Twin Cities youth speak out on violence and making their voices heard

Young leaders with AFSC and Youth Undoing Institutional Racism. Screenshot: KARE11

Watch the news story on KARE11. 

On June 7, the American Friends Service Committee (AFSC) and Youth Undoing Institutional Racism held a press conference at North Commons in Minneapolis.

The young are wise and the wise are young, yet we have not been heard from. So now, it is time to hear our truth. We are young people in the Twin Cities and we are also the future leaders of our communities. The proposed safety plans by city leaders like Mayor Frey do not include our voices. As the youth who are being most directly impacted by violence in our communities, we need to be at every decision-making table.

The problem is that in the middle of the COVID-19 pandemic where our communities are being most affected and the increase of violence has been unprecedented, the proposed plans mainly center the increase of police funding instead of what they should be focusing on; which is increasing resources and passing youth-influenced policies.

The omission of our youth voice in these proposals, further isolate us from the decision-making tables.

We are asking community leaders, decision makers, teachers, educators, nonprofits leaders and lawmakers to:

  1. In terms of safety we are asking that we not rely on police intervention at the threat of violence. Both currently and historically, police presence has not equaled safety. We need to include creative approaches to safety that are personalized to each community. A generalized approach is not applicable to every situation.
  2. In terms of resources we are demanding a consistent flow of resources that are distributed equitably and are integrated into a young person's life before they are introduced into the criminal justice system.
  3. In terms of the language used surrounding violence affecting youth, we feel that the Language too narrowly focuses on the deficits in our communities and not enough on our strengths, creativity and ambitions. We are asking.... that we be seen fully and embraced for our inherent leadership abilities.
  4. In terms of policy surrounding violence affecting youth, we feel that the primary focus is on punishment and not enough on addressing the underlying systemic issues caused by the lack of resources in our communities. The violence currently unfairly impacts black youth. We are asking for intentional space to be created at the decision-making tables for ALL youth to influence policy decisions regarding violence and its impact on us.
  5. In terms of youth leadership we are asking decision makers to be consistent with their efforts at Re-investing in Leadership opportunities for youth. Opportunities such as Paid fellowship and internships at all levels of Non-Profit Orgs, For-Profit orgs and Government offices.
    1. Next, in regards to youth leadership we are also asking our peers to step into their leadership potential. This means stand up and stand out, even when your immediate environment tells you to sit down and fit in. We belong at the decision-making tables. Our voices are needed, if we want to see real, long-lasting change.
  6. In terms of trauma, we are demanding funding for youth-led, trauma informed AND healing-centered engagement. We have a voice and we can speak for ourselves. Our trauma is real. We are experiencing systemic trauma from policing, education, healthcare, racialized violence both historic and current, and a misuse of resources in our communities. As the youngest leaders in our society, we demand that we are invited to the decision-making table to influence how and where these resources will be distributed.
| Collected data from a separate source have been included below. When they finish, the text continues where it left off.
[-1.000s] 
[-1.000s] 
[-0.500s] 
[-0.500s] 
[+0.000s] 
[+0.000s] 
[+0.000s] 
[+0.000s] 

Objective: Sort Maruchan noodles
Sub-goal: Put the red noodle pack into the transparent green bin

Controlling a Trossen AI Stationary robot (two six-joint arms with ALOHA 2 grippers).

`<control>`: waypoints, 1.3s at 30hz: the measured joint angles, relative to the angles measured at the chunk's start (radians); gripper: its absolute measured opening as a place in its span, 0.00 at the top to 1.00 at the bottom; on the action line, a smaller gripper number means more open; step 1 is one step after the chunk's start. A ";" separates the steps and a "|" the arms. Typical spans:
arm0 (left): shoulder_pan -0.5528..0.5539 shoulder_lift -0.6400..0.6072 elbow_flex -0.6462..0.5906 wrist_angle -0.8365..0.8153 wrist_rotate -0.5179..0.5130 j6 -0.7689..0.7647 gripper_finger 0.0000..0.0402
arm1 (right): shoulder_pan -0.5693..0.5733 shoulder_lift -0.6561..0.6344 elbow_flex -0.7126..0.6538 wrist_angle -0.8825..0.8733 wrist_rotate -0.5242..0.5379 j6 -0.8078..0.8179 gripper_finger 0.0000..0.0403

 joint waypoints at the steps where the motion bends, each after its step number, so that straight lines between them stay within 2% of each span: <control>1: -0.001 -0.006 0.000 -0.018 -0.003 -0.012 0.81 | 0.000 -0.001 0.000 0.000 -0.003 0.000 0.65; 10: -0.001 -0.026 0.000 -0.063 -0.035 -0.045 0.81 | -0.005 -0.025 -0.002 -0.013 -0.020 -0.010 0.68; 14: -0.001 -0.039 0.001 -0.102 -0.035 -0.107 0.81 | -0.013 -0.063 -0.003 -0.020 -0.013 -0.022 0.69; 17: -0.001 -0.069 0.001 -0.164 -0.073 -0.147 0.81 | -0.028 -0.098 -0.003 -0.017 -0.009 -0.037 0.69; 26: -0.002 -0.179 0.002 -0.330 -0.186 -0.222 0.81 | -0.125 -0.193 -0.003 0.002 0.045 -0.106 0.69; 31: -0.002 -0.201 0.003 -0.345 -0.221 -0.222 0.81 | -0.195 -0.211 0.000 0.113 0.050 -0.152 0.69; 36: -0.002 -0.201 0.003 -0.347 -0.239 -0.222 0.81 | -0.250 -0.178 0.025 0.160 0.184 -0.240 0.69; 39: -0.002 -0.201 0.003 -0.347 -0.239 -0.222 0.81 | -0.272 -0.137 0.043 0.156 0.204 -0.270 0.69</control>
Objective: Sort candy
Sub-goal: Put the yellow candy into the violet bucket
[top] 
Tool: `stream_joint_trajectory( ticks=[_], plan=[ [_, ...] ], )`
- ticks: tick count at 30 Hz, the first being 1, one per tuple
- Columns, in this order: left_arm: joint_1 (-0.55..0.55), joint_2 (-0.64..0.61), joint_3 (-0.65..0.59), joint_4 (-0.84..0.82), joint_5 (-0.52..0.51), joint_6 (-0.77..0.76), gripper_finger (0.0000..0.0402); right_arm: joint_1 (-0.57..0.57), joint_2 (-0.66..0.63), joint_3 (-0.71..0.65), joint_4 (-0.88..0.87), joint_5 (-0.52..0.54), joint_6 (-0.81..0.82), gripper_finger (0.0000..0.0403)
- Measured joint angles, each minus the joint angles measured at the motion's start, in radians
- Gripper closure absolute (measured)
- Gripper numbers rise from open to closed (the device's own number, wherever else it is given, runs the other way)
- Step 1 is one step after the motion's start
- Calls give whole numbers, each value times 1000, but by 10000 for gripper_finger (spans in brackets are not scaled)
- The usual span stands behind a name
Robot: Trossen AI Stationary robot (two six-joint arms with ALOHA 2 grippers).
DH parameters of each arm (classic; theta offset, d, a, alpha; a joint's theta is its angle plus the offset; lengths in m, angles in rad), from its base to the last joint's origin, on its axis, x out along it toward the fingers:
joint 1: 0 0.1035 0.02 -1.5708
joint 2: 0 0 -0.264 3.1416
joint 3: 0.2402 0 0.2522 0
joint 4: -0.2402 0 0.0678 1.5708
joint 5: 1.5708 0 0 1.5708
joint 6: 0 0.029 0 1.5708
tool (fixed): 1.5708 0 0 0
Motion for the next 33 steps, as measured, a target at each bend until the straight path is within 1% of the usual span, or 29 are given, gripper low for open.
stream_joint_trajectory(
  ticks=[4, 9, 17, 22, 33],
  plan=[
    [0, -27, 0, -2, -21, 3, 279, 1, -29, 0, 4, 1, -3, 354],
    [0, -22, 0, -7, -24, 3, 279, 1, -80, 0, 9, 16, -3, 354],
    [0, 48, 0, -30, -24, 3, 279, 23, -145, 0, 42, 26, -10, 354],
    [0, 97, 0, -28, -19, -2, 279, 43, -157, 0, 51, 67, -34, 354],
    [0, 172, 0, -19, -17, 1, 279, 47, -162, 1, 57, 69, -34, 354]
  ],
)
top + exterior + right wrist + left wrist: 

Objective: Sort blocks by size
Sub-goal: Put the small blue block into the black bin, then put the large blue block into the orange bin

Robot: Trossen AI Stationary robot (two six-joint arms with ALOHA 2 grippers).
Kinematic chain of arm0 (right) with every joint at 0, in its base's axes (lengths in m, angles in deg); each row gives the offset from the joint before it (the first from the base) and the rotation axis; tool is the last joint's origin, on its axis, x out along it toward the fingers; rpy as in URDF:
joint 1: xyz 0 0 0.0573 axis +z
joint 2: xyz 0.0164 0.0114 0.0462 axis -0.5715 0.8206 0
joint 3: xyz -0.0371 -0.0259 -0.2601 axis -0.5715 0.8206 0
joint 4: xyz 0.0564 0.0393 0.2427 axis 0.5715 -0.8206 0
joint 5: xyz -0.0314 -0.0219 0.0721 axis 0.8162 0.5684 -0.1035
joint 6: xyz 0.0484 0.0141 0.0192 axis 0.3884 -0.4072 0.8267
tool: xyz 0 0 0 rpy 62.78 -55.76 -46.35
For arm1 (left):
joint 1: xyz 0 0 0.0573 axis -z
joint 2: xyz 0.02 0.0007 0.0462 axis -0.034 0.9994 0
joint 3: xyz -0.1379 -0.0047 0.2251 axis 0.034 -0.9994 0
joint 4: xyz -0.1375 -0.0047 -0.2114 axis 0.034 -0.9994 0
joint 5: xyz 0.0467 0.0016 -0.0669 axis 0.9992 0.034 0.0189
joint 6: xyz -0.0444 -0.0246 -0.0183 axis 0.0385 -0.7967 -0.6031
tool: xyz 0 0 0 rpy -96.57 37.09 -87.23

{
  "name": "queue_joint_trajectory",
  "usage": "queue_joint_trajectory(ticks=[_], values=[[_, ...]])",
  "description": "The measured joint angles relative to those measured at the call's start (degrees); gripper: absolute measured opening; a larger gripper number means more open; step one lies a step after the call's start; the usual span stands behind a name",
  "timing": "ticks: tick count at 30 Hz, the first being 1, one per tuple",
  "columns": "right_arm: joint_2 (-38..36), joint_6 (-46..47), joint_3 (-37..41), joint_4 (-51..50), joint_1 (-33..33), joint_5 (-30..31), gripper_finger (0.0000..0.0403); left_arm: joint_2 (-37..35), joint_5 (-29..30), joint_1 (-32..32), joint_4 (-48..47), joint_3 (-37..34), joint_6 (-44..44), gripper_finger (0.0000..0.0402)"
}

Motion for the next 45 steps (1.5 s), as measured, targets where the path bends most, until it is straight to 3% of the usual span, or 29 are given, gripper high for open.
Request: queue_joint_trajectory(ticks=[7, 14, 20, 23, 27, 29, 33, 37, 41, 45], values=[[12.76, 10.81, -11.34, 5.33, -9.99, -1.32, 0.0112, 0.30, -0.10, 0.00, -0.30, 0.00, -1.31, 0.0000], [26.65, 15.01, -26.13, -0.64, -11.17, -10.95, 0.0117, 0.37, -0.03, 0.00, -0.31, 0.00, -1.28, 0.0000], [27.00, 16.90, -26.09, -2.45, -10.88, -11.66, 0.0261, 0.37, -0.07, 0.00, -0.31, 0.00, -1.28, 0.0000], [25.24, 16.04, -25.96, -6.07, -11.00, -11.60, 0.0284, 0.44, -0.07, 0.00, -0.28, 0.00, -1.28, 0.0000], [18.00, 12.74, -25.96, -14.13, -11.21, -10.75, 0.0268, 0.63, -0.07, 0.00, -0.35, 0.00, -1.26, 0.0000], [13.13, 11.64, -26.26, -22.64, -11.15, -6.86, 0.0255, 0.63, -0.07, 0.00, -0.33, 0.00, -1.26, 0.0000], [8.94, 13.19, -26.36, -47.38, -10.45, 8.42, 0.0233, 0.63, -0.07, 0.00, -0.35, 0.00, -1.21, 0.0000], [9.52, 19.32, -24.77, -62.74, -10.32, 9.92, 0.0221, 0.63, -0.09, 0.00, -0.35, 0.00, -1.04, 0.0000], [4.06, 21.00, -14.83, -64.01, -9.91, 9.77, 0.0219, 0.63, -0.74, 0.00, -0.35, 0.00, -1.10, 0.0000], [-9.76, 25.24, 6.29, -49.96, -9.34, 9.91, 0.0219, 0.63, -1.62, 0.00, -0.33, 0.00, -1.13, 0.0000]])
Speakers at the press conference included: Kanandi Mack (10), Andwele Mack (7), Malaki-Milton Jackson (19), Aazia-Marie Ross (25), Elijah Kamau (19), Tajelle Freeman (17), Lewiee Blaze (23), Umeran Hailu (17), Keenan Dickerson (21).

AFSC’s Healing Justice Program/Youth Undoing Institutional Racism works to disrupt the cradle-to-prison pipeline through anti-racist youth organizing, restorative practices, coalition building and thought leadership. We help to build the capacity of youth, educators and community members as they seek to have intentional conversations about race, racism and institutions and their lasting effects.